Judge Masipa sentenced Pistorius to six years in jail. Under South African law, having served one-sixth of his sentence, he may be released under house arrest. That was to occur on August 21. However, under South African law, the prosecution as well as the defense may appeal. The prosecution has now done so. In the meantime, the Progressive Women’s Movement of South Africa, a civil organization with ties to the governing African National Congress (ANC) has asked the minister of justice to keep Pistorius in jail pending the outcome of the prosecution’s appeal. The ANC Women’s League welcomed the delay in the release of Pistorius. According to the media, the Women’s League said, “The ANC Women’s League remains convinced that judge Thokozile Masipa handed down an erroneous judgment and an extremely lenient sentence to Pistorius, setting a bad precedent in cases involving gender-based violence, especially in instances where women die at the hands of their partners.” It has also roundly criticized the presiding judge for her sentence, which, it maintains, was too lenient. The minister of justice has agreed to the request. However, it is widely expected in South Africa that he will be overruled by the courts.
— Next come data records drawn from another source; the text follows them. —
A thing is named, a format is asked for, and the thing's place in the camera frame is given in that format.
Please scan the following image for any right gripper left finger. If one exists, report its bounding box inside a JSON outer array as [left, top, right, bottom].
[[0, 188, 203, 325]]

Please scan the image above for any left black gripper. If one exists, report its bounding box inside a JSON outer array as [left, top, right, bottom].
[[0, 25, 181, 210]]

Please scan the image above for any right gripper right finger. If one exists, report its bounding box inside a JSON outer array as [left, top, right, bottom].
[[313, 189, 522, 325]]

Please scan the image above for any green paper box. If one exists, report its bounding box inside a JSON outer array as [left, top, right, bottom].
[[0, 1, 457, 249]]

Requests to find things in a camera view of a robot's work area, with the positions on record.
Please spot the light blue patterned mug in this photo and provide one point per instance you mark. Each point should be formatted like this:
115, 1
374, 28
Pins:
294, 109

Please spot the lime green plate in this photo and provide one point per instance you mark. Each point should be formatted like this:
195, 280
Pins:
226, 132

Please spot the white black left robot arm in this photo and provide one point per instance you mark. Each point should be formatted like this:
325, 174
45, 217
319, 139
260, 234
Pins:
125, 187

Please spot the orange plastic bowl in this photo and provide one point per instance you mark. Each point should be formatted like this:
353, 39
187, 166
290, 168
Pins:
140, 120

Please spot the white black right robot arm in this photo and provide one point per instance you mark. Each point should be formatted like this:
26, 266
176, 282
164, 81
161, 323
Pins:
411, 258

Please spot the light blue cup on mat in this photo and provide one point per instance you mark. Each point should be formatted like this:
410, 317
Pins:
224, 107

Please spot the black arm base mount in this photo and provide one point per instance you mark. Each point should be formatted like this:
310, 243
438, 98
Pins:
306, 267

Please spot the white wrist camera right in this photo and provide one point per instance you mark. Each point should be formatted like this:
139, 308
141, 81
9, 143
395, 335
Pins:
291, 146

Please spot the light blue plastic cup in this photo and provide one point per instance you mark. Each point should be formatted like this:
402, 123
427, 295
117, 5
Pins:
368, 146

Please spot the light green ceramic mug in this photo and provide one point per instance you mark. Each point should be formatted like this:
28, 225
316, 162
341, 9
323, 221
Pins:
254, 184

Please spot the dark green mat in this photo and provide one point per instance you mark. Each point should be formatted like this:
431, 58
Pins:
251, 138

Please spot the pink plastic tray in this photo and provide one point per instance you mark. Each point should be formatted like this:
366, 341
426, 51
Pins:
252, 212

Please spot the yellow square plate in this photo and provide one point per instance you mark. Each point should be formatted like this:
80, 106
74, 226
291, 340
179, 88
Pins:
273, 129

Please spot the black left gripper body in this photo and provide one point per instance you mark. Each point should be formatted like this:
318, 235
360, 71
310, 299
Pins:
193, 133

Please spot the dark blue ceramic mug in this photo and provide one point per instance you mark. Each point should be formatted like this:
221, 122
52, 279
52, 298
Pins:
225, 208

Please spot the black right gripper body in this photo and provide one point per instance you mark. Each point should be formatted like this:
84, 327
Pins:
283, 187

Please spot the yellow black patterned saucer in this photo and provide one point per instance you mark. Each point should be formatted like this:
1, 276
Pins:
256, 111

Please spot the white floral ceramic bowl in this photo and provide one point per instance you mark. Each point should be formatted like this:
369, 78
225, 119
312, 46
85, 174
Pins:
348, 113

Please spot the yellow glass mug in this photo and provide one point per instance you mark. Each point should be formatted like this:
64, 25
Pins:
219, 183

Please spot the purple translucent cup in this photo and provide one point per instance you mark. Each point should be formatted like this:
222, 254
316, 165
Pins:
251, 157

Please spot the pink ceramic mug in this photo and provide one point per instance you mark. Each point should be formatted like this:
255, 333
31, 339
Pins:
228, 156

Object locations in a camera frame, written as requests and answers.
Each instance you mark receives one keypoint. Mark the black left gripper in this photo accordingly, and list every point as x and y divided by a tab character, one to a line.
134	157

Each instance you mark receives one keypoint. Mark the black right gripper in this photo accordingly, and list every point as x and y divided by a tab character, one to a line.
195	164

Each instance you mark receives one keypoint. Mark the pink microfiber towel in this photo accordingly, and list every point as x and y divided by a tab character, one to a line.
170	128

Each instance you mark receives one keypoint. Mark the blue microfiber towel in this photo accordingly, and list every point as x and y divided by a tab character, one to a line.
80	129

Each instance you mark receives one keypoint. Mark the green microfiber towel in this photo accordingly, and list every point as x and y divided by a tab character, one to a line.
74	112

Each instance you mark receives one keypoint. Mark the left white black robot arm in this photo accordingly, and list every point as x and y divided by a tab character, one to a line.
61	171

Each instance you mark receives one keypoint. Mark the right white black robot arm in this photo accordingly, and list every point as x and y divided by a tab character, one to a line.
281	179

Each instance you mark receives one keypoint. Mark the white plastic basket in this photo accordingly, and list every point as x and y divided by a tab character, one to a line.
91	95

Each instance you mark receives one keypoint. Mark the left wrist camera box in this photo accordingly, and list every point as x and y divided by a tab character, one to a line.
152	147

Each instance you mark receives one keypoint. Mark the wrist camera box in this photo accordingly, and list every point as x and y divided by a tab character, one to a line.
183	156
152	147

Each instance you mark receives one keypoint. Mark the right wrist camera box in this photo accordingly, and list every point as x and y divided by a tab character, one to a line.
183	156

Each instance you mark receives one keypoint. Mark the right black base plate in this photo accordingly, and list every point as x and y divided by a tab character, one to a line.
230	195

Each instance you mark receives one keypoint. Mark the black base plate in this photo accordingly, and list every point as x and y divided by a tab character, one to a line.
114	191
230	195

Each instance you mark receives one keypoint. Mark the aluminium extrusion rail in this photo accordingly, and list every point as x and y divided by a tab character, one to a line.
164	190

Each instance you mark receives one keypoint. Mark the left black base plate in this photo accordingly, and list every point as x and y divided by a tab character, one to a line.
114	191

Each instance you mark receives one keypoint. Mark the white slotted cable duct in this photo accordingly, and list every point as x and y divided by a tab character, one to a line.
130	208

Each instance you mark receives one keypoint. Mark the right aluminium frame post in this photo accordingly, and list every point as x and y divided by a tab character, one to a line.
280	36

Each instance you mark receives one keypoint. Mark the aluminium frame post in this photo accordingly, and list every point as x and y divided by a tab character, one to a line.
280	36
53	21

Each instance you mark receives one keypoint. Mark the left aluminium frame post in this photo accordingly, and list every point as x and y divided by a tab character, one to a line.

Pistorius’ supporters see this gambit as ANC grandstanding on the issue of violence against women. On the other hand, many, including the victim’s family, do feel that the original sentence was too lenient and the result of sloppy police work. The Progressive Women’s Movement doesn’t appear to be very active at present. The promptness with which the ANC Women’s League supported its call raises questions about its independence from the ruling party. However, the fact that it circulated a successful petition against Pistorius’ release signifies gender based violence is an issue South Africans care about. But the South African judiciary is independent and tough. Observers predict that Pistorius will, in fact, be transferred to house arrest in the near future, if not by August 21. While prosecutors may appeal a judgment and a sentence, the success rate is not high. The sloppy police work cannot be undone.
Is there anything worth saying about this episode? Yes. It illustrates once again the independence of the judiciary, both from the government of the day but also from public opinion. It also illustrates the complexity of race and politics. Pistorius and Steenkamp are white Afrikaners. The judge and the attorney general are black, as are most members of the ANC Women’s League. So, too, are most of the victims of gender based violence. Yet it is the Women’s League that is criticizing by name the presiding judge in the Pistorius case as having been too lenient in a case of gender based violence. A Steenkamp family spokesperson thanked the Progressive Women’s Movement, and specifically Jacqui Mofeteng, the first black Miss South Africa and a women’s rights advocate, for its intervention in favor of keeping Pistorius in jail. This episode highlights that issues of gender based violence cross South Africa’s conventional social divisions.